▶ **GOAL OF THE EXERCISE**
Your answer must consist of exactly the lines below, starting with the line with "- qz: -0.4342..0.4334" and going on through the line with "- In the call", and nothing else.

▶ **DATASET RECORDS**
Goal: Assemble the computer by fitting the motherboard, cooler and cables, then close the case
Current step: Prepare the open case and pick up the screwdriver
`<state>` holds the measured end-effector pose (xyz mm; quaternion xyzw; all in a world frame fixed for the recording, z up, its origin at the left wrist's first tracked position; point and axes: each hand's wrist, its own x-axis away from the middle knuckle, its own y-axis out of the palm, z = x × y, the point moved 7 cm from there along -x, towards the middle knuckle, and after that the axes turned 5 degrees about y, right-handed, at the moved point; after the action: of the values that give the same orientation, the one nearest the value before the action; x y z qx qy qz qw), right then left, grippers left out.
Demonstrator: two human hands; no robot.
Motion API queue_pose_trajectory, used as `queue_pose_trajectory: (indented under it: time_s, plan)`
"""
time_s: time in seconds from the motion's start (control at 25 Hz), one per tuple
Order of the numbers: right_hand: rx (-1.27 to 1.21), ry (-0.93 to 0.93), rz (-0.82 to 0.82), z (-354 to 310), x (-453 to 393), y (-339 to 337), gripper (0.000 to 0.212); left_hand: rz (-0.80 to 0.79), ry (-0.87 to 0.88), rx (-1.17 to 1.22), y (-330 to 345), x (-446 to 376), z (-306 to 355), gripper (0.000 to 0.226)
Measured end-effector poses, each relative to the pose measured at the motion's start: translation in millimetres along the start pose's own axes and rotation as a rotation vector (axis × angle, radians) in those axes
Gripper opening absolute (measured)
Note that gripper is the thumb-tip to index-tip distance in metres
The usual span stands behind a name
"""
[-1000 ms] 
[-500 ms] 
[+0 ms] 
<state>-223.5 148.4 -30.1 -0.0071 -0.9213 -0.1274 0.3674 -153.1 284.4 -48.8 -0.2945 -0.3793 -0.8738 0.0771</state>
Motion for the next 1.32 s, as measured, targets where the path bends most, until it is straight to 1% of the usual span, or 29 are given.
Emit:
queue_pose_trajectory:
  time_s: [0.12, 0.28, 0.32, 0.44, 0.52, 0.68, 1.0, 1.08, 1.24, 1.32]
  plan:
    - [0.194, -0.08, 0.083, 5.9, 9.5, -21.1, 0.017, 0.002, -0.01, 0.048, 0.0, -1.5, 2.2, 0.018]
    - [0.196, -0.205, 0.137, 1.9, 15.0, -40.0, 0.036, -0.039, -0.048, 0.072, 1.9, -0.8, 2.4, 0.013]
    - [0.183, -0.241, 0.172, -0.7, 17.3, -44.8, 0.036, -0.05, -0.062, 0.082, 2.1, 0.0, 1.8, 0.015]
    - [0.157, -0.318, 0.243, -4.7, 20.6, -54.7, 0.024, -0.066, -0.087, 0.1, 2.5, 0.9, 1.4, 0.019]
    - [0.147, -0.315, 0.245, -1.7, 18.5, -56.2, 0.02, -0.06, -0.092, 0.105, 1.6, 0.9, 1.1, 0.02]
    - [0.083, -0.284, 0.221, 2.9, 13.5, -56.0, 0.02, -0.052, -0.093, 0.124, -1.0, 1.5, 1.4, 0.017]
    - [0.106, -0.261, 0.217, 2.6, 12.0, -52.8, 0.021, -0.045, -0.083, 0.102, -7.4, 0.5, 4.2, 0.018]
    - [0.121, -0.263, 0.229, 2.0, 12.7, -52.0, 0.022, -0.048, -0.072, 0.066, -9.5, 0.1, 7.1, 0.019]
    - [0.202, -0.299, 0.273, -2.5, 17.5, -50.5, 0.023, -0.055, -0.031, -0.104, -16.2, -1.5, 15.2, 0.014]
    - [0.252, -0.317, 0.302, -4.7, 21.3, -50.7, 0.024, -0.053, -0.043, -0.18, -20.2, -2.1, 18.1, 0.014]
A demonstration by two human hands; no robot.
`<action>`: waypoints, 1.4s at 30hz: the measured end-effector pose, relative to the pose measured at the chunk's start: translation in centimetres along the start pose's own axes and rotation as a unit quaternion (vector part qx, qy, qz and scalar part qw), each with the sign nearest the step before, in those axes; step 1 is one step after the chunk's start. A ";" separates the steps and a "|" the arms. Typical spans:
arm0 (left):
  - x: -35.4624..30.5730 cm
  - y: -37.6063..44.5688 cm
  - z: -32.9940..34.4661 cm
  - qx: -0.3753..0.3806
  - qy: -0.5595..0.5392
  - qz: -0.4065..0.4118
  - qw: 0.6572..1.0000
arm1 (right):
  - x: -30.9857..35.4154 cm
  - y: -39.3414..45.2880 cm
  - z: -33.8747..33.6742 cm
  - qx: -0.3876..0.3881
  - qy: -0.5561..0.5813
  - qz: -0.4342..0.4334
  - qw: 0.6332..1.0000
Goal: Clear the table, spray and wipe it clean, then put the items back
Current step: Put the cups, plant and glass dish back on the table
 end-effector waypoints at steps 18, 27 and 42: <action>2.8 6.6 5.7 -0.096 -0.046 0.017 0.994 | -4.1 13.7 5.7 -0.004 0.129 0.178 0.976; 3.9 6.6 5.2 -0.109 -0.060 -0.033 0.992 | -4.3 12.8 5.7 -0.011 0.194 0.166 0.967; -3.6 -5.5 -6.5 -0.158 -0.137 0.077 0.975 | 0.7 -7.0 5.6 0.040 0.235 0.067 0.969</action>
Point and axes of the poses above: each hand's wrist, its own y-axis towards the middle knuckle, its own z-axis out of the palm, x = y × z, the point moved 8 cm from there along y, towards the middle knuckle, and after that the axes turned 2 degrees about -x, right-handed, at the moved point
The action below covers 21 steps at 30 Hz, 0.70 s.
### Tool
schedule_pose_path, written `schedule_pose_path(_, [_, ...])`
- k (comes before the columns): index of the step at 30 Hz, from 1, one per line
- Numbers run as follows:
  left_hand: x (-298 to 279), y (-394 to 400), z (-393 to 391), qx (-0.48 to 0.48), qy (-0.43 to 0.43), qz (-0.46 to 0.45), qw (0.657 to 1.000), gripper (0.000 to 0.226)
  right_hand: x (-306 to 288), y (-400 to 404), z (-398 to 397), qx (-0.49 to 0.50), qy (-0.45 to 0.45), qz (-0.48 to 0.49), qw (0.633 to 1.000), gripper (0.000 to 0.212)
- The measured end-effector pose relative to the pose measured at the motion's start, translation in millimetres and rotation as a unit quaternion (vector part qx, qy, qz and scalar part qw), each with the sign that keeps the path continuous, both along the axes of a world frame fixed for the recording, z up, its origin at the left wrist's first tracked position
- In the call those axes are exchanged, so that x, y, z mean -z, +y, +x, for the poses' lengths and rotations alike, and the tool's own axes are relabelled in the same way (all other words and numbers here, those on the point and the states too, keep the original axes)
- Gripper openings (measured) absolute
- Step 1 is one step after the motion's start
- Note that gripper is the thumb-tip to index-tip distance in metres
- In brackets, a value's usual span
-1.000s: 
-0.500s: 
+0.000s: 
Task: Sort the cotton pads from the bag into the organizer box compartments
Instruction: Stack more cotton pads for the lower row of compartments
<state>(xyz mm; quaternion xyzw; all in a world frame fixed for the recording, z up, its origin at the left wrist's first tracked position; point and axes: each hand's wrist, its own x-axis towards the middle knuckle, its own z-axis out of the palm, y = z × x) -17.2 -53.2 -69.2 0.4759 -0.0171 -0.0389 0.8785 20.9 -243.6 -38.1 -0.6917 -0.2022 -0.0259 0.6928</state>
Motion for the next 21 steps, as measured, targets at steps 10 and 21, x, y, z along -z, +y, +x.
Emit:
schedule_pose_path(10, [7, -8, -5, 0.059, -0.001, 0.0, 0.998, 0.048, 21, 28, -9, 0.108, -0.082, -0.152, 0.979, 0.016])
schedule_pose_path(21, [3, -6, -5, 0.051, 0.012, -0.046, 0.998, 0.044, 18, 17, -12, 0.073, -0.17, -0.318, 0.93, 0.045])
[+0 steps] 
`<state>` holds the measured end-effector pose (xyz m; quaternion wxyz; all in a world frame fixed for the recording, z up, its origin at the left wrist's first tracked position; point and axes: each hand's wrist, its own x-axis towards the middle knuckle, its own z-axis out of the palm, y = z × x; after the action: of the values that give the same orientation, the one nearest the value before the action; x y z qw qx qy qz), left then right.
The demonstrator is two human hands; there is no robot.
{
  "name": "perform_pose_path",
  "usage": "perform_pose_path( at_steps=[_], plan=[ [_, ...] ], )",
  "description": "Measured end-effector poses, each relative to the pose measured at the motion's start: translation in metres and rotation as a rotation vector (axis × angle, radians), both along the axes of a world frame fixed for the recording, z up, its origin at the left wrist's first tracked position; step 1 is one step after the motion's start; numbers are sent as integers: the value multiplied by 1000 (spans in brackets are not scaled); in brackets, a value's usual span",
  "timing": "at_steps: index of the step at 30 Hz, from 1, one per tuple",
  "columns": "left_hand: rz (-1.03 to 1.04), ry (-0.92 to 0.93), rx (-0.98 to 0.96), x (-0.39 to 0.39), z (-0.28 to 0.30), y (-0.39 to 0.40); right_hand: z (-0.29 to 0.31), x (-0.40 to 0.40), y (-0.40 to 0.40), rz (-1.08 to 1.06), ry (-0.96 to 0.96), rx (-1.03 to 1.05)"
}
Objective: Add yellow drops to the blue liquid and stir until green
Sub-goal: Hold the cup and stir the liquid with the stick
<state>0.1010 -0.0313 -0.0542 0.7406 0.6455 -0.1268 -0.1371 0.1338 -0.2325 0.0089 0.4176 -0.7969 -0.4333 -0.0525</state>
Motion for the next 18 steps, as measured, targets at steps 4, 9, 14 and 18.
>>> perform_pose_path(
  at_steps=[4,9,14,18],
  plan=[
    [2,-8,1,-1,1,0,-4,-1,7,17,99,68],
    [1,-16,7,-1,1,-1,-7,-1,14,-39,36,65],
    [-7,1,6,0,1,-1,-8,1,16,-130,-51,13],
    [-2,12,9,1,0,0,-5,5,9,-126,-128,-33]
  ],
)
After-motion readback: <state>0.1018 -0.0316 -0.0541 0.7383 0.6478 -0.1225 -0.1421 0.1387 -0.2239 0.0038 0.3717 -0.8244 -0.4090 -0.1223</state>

▶ **RESULT FOR THIS TASK**
  - qz: -0.4342..0.4334
  - qw: 0.6332..1.0000
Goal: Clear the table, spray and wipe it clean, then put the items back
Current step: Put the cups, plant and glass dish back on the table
 end-effector waypoints at steps 18, 27 and 42: <action>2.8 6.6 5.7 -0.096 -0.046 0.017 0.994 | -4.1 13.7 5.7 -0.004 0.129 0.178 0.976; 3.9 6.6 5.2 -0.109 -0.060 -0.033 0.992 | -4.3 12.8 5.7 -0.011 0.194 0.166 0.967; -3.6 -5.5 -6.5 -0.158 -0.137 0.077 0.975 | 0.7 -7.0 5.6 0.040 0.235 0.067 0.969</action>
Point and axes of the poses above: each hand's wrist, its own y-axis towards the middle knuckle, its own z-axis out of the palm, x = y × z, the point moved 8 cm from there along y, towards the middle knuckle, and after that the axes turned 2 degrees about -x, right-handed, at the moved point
The action below covers 21 steps at 30 Hz, 0.70 s.
### Tool
schedule_pose_path, written `schedule_pose_path(_, [_, ...])`
- k (comes before the columns): index of the step at 30 Hz, from 1, one per line
- Numbers run as follows:
  left_hand: x (-298 to 279), y (-394 to 400), z (-393 to 391), qx (-0.48 to 0.48), qy (-0.43 to 0.43), qz (-0.46 to 0.45), qw (0.657 to 1.000), gripper (0.000 to 0.226)
  right_hand: x (-306 to 288), y (-400 to 404), z (-398 to 397), qx (-0.49 to 0.50), qy (-0.45 to 0.45), qz (-0.48 to 0.49), qw (0.633 to 1.000), gripper (0.000 to 0.212)
- The measured end-effector pose relative to the pose measured at the motion's start, translation in millimetres and rotation as a unit quaternion (vector part qx, qy, qz and scalar part qw), each with the sign that keeps the path continuous, both along the axes of a world frame fixed for the recording, z up, its origin at the left wrist's first tracked position
- In the call those axes are exchanged, so that x, y, z mean -z, +y, +x, for the poses' lengths and rotations alike, and the tool's own axes are relabelled in the same way (all other words and numbers here, those on the point and the states too, keep the original axes)

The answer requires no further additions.